→ **REQUIRED ACTION**
Where a line below holds the string "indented", copy that line.

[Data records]

==*==

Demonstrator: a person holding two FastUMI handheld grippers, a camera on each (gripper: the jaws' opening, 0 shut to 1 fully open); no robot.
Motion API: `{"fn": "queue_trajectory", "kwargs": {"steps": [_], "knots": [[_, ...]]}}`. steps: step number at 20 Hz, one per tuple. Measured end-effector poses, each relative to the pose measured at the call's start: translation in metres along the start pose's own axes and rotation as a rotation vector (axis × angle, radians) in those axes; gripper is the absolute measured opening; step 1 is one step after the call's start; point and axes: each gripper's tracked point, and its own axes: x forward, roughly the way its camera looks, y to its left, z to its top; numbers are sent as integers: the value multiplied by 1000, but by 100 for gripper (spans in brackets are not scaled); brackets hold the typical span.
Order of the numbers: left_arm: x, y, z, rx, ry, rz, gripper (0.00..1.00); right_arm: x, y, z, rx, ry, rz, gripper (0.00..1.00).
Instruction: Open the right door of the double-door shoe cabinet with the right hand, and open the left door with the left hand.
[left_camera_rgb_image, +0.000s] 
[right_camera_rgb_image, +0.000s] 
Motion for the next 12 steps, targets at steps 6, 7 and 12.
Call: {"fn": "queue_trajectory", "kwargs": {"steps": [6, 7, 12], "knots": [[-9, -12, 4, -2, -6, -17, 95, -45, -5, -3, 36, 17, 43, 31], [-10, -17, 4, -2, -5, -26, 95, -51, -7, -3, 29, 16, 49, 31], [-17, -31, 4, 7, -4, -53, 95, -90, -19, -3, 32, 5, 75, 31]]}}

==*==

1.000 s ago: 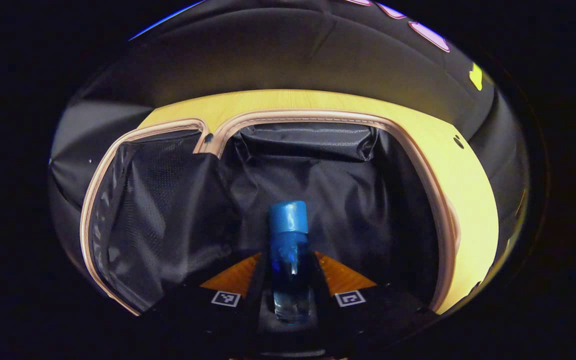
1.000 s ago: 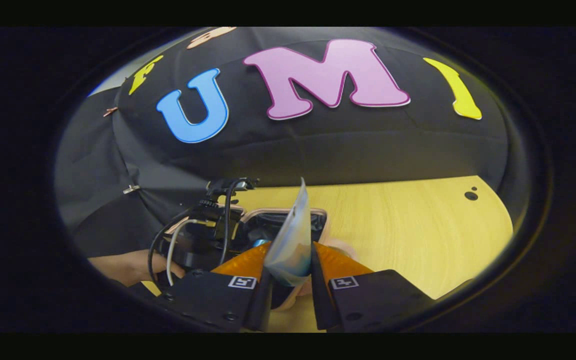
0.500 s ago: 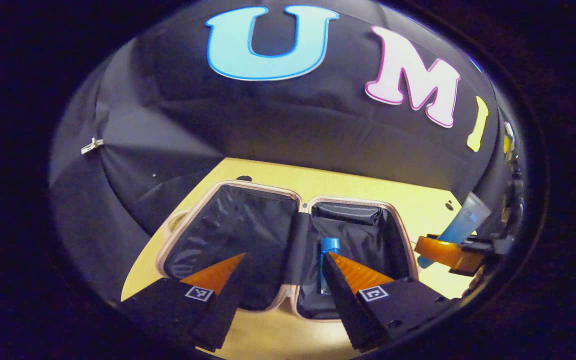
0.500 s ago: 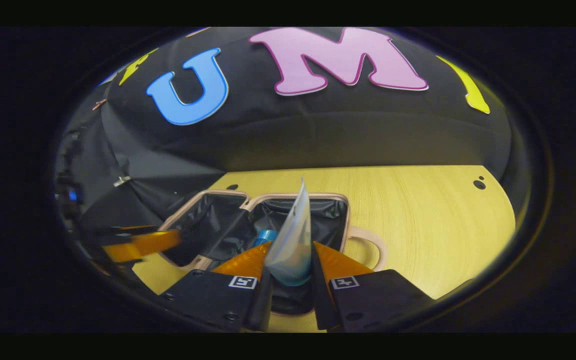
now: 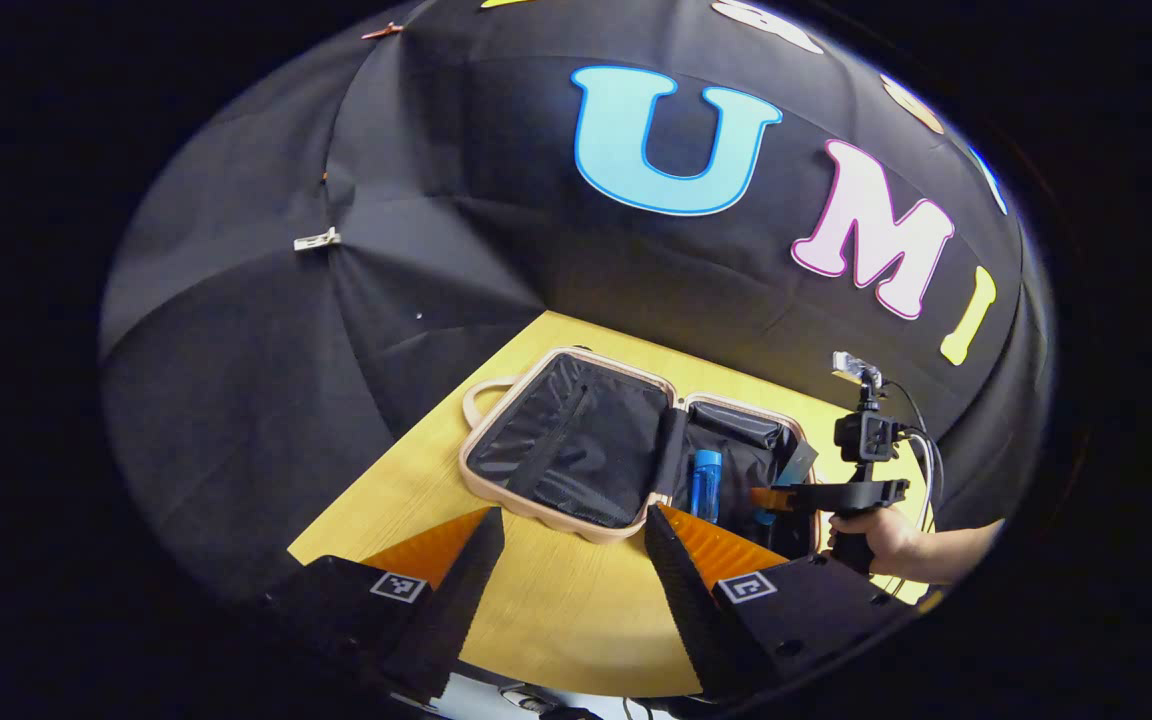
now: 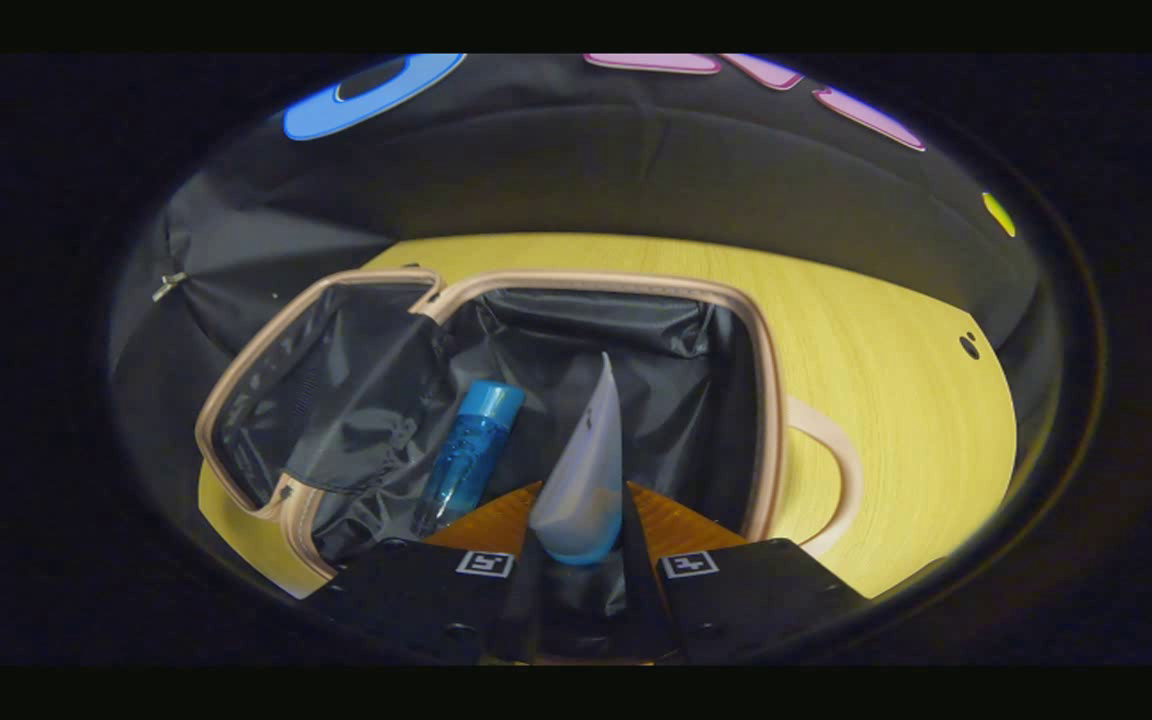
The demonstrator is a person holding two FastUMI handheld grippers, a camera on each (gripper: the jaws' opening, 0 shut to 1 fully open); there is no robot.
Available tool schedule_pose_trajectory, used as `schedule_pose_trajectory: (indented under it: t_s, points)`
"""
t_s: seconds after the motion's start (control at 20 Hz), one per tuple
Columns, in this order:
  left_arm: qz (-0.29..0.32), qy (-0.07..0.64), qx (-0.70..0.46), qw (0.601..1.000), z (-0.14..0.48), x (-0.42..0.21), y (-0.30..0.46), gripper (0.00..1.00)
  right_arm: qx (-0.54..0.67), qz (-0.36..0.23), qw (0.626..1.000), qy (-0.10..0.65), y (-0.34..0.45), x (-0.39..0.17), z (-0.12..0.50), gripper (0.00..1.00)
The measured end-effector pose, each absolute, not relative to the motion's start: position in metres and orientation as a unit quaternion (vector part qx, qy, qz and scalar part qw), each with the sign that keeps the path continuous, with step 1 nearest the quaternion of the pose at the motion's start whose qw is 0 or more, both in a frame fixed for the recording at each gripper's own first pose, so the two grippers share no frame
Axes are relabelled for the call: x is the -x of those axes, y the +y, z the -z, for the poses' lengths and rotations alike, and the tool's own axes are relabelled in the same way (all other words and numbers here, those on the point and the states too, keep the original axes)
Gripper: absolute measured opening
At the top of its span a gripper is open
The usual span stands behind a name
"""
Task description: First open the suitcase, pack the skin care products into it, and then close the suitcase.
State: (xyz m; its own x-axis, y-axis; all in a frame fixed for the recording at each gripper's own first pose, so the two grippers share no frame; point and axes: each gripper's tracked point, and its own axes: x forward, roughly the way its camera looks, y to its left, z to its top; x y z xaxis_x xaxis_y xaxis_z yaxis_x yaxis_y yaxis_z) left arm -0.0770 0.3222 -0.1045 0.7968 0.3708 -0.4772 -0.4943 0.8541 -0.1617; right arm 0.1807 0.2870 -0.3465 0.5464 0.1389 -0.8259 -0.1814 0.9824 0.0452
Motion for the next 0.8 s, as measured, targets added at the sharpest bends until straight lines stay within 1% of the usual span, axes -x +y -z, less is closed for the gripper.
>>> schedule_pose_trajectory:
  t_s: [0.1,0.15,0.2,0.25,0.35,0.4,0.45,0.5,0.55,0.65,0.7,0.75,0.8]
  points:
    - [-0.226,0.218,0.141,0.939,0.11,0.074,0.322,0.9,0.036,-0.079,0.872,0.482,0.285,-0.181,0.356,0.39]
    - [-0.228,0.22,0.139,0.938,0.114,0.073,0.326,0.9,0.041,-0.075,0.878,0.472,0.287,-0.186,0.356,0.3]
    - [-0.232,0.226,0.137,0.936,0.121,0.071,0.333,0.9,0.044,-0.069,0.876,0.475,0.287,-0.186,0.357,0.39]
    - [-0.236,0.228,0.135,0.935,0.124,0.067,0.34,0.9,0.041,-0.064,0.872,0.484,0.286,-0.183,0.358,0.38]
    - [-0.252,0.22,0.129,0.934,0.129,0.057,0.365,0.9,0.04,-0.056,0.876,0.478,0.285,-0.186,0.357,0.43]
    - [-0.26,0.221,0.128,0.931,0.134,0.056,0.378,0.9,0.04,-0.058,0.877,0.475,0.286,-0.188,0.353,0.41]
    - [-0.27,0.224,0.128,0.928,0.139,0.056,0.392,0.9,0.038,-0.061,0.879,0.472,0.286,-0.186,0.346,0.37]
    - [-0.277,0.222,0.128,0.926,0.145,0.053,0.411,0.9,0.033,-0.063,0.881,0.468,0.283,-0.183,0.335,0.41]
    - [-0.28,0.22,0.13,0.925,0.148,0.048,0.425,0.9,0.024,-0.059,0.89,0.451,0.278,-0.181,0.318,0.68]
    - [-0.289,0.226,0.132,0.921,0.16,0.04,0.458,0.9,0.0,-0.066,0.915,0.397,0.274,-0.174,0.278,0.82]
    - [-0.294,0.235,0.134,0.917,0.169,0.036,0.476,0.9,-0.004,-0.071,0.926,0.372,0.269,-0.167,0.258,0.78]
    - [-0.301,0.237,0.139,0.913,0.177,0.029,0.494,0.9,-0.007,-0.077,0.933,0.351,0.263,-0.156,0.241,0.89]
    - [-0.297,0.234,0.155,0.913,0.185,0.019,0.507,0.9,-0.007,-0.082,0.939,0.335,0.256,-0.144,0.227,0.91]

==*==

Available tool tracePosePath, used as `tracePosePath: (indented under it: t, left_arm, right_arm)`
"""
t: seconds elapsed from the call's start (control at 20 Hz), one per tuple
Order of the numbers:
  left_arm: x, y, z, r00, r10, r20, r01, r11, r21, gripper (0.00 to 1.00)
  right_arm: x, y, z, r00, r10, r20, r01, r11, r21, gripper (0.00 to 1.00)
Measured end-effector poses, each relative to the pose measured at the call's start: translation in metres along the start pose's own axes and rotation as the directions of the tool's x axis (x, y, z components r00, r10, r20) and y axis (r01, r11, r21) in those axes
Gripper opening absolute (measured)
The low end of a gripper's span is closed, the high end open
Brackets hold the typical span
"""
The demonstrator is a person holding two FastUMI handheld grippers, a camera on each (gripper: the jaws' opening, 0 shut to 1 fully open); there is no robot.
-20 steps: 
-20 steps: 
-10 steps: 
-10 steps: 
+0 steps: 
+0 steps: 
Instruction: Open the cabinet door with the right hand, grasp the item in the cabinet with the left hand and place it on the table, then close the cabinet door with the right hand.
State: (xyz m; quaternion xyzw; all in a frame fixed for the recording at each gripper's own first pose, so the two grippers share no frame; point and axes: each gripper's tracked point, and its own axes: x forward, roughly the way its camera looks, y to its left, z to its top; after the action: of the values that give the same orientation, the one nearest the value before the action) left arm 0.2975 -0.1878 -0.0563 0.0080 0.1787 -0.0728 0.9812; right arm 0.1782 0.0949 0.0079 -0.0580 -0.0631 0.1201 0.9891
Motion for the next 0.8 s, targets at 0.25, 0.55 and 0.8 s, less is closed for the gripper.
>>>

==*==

→ **REPLY TO THE TASK**
Available tool schedule_pose_trajectory, used as `schedule_pose_trajectory: (indented under it: t_s, points)`
Available tool tracePosePath, used as `tracePosePath: (indented under it: t, left_arm, right_arm)`

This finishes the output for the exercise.